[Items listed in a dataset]
== Segment start ==

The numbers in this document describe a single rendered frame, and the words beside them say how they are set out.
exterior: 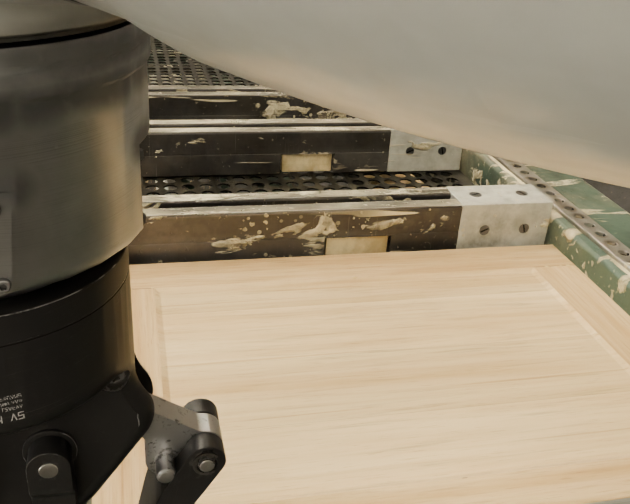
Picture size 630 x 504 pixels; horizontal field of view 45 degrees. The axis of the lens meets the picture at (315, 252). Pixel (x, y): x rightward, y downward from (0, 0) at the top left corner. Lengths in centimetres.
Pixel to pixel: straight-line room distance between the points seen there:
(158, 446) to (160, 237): 66
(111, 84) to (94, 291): 5
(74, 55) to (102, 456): 12
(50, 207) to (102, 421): 8
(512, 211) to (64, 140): 87
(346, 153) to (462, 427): 62
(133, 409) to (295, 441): 43
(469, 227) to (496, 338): 21
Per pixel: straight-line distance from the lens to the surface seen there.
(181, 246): 91
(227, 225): 90
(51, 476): 23
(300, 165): 121
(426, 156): 126
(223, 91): 139
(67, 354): 20
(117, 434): 24
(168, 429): 25
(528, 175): 116
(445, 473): 65
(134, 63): 18
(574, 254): 100
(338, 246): 95
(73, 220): 17
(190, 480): 25
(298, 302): 83
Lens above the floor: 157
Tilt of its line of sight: 27 degrees down
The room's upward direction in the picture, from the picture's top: 58 degrees counter-clockwise
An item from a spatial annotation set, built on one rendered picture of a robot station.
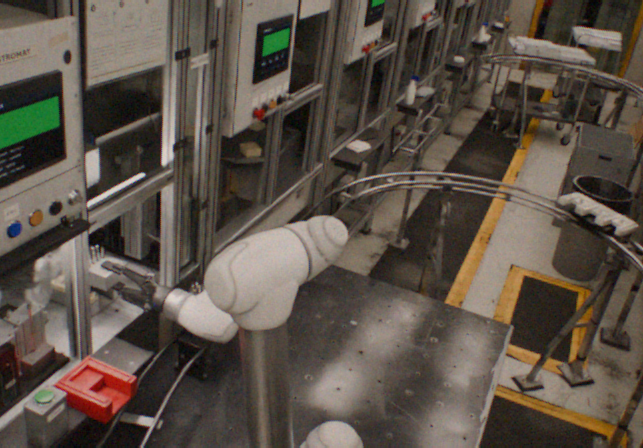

== Segment end ==

#### TASK OBJECTIVE
From the data above, state how many lines hold the string "rendered", and give the number without other words.

#### YOUR RESPONSE
2